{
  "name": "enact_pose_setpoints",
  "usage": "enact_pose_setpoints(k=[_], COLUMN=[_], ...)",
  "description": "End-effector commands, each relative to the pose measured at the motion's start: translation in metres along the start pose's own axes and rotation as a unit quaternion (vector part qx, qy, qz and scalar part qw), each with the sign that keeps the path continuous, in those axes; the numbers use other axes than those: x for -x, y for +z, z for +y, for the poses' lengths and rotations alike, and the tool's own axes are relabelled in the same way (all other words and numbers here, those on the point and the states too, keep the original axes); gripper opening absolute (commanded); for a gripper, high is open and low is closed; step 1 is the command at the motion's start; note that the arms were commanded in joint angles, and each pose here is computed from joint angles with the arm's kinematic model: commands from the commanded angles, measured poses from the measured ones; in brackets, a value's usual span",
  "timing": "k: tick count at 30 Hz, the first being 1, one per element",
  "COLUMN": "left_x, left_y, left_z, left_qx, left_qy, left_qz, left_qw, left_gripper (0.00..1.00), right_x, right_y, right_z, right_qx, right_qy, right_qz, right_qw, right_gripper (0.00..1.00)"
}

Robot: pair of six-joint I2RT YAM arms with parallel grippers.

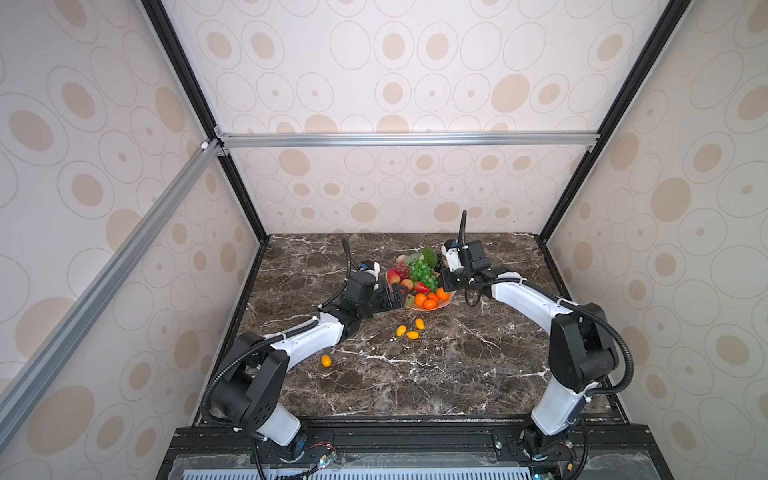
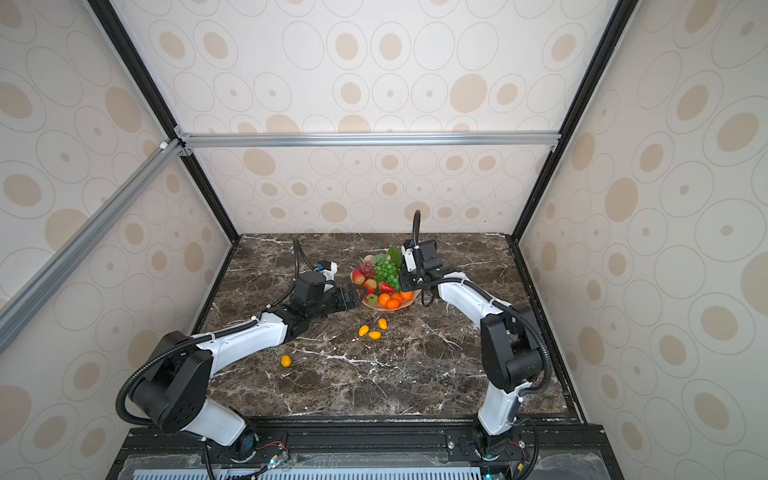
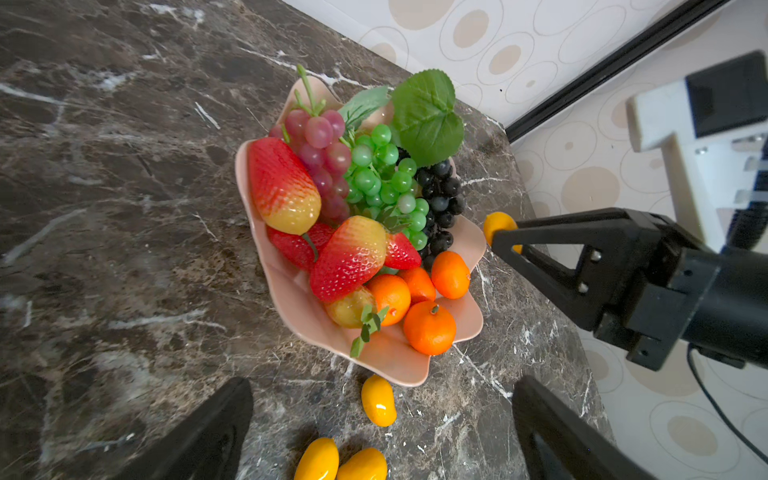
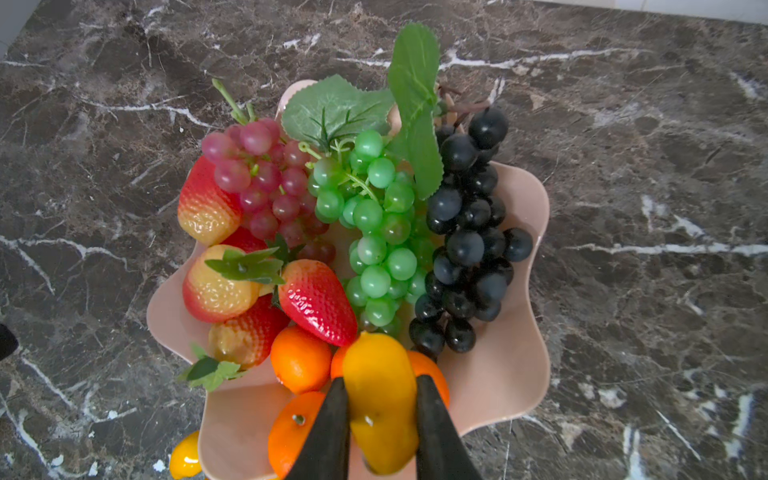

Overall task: Place and organize the fake fruits in the fruit bowl
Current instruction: 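Carry the yellow fruit over the bowl while the left gripper approaches, then lower the yellow fruit into the bowl and open the right gripper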

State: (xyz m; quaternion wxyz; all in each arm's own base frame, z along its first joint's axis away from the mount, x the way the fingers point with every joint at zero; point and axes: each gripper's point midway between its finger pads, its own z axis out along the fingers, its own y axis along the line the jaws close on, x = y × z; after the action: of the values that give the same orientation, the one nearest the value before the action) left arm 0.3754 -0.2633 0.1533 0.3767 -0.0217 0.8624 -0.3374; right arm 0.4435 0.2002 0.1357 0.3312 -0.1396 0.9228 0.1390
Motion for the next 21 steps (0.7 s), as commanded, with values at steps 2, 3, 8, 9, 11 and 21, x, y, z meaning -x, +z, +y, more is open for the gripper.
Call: enact_pose_setpoints(k=[2,3,8,9,11,21], left_x=[0.007,0.006,0.004,0.004,0.003,0.000], left_y=[0.006,0.007,0.011,0.011,0.012,0.009], left_z=[-0.014,-0.014,-0.017,-0.017,-0.016,-0.013], left_qx=[-0.003,-0.003,-0.004,-0.004,-0.004,0.005], left_qy=[0.020,0.019,0.022,0.023,0.023,0.026], left_qz=[-0.004,-0.003,0.003,0.005,0.006,0.010], left_qw=[1.000,1.000,1.000,1.000,1.000,1.000], left_gripper=[0.98,0.98,0.98,0.98,0.98,0.98], right_x=[-0.007,-0.007,-0.011,-0.012,-0.016,-0.023], right_y=[0.010,0.013,0.024,0.026,0.030,0.037], right_z=[0.002,0.003,0.008,0.009,0.011,0.012], right_qx=[0.009,0.012,0.031,0.033,0.039,0.047], right_qy=[0.001,0.000,-0.002,-0.001,-0.002,-0.002], right_qz=[0.034,0.038,0.062,0.064,0.076,0.094], right_qw=[0.999,0.999,0.998,0.997,0.996,0.994], right_gripper=[0.23,0.23,0.22,0.22,0.23,0.35])
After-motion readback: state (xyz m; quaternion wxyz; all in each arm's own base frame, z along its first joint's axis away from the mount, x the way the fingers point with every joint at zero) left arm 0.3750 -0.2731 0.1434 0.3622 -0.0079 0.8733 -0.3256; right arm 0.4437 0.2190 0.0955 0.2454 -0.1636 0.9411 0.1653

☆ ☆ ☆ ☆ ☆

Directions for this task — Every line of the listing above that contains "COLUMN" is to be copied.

Response to this task —
  "usage": "enact_pose_setpoints(k=[_], COLUMN=[_], ...)",
  "COLUMN": "left_x, left_y, left_z, left_qx, left_qy, left_qz, left_qw, left_gripper (0.00..1.00), right_x, right_y, right_z, right_qx, right_qy, right_qz, right_qw, right_gripper (0.00..1.00)"

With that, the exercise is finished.